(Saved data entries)

══════

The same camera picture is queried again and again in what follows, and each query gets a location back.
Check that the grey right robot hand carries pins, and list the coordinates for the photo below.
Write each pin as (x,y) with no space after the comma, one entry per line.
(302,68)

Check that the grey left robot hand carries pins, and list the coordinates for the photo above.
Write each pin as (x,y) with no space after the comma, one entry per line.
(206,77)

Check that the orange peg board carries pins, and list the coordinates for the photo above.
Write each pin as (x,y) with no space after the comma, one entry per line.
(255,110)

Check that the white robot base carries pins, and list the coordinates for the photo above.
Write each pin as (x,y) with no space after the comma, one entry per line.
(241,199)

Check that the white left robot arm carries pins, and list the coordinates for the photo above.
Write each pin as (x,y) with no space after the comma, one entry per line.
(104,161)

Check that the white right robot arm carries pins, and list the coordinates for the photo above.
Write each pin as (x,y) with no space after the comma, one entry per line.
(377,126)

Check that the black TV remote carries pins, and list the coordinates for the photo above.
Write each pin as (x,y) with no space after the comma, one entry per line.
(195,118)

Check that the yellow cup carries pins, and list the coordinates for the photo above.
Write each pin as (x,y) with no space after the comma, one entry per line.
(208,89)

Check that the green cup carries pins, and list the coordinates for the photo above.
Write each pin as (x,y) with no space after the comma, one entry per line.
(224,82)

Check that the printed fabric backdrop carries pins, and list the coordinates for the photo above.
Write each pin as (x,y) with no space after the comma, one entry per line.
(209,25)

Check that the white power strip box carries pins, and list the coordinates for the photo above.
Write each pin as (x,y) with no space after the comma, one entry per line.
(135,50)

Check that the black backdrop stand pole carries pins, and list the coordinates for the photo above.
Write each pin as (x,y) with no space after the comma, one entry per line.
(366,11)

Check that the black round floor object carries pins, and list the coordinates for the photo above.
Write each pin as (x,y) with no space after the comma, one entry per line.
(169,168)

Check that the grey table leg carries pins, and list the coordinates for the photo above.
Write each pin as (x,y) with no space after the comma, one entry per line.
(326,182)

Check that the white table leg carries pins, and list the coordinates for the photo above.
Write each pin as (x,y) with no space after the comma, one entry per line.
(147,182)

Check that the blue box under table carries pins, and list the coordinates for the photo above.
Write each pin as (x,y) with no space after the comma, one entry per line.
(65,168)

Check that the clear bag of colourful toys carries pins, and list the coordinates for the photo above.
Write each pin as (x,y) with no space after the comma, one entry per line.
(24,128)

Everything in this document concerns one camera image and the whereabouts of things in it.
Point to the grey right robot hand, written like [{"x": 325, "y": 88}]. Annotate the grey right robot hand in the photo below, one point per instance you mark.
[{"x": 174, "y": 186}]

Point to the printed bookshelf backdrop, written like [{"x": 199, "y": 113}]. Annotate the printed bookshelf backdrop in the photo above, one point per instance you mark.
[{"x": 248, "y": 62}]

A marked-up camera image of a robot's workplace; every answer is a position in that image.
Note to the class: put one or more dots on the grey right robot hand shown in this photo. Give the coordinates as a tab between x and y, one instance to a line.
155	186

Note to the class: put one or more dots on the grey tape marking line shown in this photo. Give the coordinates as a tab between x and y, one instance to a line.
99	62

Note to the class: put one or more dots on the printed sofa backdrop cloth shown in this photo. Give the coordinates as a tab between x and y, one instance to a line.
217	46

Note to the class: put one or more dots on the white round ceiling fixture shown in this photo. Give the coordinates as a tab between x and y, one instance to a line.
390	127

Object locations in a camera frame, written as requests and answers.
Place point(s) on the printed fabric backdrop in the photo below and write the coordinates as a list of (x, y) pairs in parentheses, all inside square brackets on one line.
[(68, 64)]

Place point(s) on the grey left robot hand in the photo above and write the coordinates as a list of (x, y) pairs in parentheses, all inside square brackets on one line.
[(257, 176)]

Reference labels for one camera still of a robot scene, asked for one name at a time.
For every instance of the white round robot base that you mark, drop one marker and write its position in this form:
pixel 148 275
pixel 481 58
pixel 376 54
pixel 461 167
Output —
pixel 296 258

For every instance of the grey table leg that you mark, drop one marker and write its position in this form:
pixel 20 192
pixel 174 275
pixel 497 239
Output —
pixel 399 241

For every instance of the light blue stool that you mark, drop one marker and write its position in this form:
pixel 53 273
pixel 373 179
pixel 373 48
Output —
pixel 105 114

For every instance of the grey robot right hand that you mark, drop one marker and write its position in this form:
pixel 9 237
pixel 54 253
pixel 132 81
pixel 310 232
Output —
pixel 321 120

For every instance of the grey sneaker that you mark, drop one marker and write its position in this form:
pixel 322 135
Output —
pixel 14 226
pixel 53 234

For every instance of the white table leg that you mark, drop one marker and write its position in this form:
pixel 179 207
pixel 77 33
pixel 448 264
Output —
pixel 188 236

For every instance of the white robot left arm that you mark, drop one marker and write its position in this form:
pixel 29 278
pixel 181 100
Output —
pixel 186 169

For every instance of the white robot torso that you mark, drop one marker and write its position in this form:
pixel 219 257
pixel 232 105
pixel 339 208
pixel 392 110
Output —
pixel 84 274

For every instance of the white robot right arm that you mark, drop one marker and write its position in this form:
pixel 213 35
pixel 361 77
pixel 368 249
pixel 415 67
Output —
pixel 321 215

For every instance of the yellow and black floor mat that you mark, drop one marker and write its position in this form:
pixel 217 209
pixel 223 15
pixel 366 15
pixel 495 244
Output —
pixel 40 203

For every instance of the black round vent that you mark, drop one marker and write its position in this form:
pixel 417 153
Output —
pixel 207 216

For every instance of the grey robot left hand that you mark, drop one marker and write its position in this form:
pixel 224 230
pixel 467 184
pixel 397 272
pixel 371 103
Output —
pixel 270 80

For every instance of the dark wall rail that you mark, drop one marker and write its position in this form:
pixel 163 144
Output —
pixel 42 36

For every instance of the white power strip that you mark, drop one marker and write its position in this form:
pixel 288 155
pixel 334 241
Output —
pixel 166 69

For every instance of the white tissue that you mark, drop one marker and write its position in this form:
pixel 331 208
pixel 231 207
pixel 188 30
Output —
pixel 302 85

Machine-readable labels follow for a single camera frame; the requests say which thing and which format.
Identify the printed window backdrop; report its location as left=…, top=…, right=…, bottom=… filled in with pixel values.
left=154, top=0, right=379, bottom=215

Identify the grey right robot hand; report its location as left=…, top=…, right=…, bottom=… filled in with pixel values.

══════

**Requirement:** From the entries above, return exactly the line containing "pixel 461 167", the line containing "pixel 29 278", and all lines between, and nothing else.

**Exercise output:**
pixel 461 167
Output —
pixel 296 258

For every instance of the grey table leg that you mark, drop one marker and write its position in this form:
pixel 20 192
pixel 174 275
pixel 497 239
Output —
pixel 399 241

For every instance of the light blue stool that you mark, drop one marker and write its position in this form:
pixel 53 273
pixel 373 179
pixel 373 48
Output —
pixel 105 114

For every instance of the grey robot right hand that you mark, drop one marker and write its position in this form:
pixel 9 237
pixel 54 253
pixel 132 81
pixel 310 232
Output —
pixel 321 120

For every instance of the grey sneaker that you mark, drop one marker and write its position in this form:
pixel 322 135
Output —
pixel 14 226
pixel 53 234

For every instance of the white table leg that you mark, drop one marker and write its position in this form:
pixel 179 207
pixel 77 33
pixel 448 264
Output —
pixel 188 236

For every instance of the white robot left arm that you mark, drop one marker and write its position in this form:
pixel 29 278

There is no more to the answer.